>>

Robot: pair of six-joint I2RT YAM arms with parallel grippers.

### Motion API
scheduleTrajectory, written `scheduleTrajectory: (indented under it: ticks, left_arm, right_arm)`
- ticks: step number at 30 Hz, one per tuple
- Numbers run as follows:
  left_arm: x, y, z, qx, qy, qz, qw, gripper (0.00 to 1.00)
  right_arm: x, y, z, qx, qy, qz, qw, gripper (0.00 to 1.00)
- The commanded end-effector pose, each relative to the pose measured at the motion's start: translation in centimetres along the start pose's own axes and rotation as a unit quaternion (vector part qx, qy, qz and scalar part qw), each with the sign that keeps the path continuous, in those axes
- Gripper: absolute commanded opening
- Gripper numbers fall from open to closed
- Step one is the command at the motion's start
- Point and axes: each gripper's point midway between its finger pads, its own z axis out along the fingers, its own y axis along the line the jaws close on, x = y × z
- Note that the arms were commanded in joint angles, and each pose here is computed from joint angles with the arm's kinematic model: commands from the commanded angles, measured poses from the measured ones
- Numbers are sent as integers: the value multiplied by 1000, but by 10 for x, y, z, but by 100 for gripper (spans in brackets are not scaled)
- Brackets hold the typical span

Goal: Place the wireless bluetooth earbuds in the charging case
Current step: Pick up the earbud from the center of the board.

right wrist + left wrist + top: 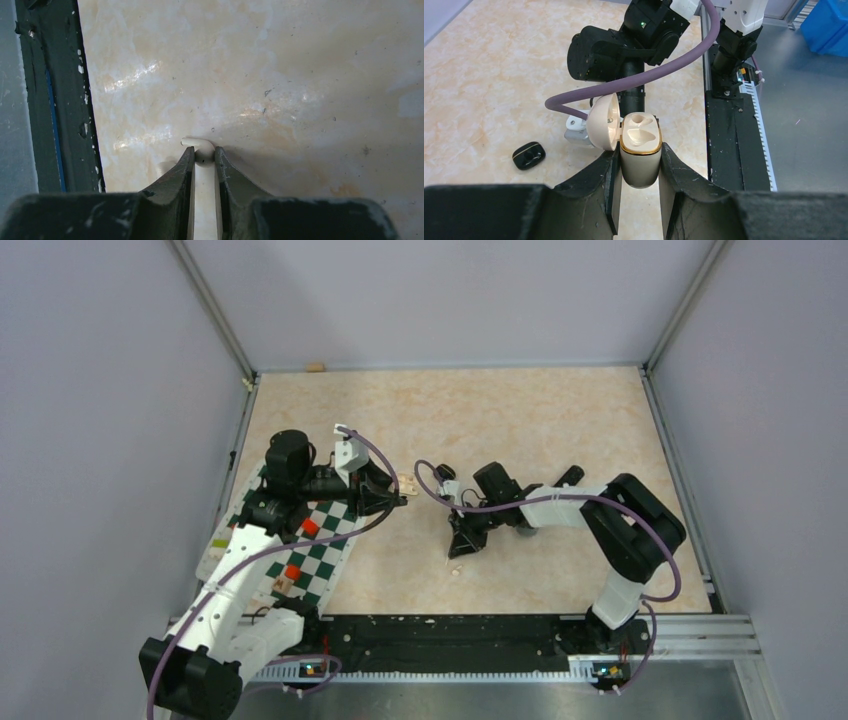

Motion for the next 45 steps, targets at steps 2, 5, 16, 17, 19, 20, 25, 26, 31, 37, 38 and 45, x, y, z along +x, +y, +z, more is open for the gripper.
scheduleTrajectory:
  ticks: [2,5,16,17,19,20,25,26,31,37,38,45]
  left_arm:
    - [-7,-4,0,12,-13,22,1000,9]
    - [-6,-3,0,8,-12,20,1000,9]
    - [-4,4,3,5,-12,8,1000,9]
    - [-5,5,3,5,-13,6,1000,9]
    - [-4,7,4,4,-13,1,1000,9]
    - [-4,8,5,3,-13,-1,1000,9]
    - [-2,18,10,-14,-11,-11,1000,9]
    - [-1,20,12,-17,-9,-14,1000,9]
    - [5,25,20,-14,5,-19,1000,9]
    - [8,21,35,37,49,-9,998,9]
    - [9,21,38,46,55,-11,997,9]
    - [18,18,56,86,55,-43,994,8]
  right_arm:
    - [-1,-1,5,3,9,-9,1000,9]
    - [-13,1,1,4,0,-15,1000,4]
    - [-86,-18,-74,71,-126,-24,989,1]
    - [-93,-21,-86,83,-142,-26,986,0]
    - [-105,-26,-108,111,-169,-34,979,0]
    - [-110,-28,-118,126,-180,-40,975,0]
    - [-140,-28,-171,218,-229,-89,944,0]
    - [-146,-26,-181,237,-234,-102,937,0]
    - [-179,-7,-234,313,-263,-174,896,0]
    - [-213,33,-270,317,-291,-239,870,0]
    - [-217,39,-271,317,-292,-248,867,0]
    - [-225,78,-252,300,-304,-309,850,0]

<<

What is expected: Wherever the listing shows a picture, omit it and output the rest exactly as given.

Task output:
Robot: pair of six-joint I2RT YAM arms with parallel grippers.

### Motion API
scheduleTrajectory, written `scheduleTrajectory: (indented under it: ticks, left_arm, right_arm)`
- ticks: step number at 30 Hz, one per tuple
- Numbers run as follows:
  left_arm: x, y, z, qx, qy, qz, qw, gripper (0.00 to 1.00)
  right_arm: x, y, z, qx, qy, qz, qw, gripper (0.00 to 1.00)
- The commanded end-effector pose, each relative to the pose measured at the motion's start: translation in centimetres along the start pose's own axes and rotation as a unit quaternion (vector part qx, qy, qz and scalar part qw), each with the sign that keeps the path continuous, in those axes
- Gripper: absolute commanded opening
- Gripper numbers fall from open to closed
- Step one is the command at the motion's start
- Point and axes: each gripper's point midway between its finger pads, its own z axis out along the fingers, its own y axis along the line the jaws close on, x = y × z
- Note that the arms were commanded in joint angles, and each pose here is computed from joint angles with the arm's kinematic model: commands from the commanded angles, measured poses from the measured ones
- Numbers are sent as integers: the value multiplied by 1000, but by 10 for x, y, z, but by 100 for gripper (spans in brackets are not scaled)
- Brackets hold the typical span

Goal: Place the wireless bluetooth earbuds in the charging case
Current step: Pick up the earbud from the center of the board.

right wrist + left wrist + top: 

Motion for the next 45 steps, targets at steps 2, 5, 16, 17, 19, 20, 25, 26, 31, 37, 38 and 45, x, y, z along +x, +y, +z, more is open for the gripper.
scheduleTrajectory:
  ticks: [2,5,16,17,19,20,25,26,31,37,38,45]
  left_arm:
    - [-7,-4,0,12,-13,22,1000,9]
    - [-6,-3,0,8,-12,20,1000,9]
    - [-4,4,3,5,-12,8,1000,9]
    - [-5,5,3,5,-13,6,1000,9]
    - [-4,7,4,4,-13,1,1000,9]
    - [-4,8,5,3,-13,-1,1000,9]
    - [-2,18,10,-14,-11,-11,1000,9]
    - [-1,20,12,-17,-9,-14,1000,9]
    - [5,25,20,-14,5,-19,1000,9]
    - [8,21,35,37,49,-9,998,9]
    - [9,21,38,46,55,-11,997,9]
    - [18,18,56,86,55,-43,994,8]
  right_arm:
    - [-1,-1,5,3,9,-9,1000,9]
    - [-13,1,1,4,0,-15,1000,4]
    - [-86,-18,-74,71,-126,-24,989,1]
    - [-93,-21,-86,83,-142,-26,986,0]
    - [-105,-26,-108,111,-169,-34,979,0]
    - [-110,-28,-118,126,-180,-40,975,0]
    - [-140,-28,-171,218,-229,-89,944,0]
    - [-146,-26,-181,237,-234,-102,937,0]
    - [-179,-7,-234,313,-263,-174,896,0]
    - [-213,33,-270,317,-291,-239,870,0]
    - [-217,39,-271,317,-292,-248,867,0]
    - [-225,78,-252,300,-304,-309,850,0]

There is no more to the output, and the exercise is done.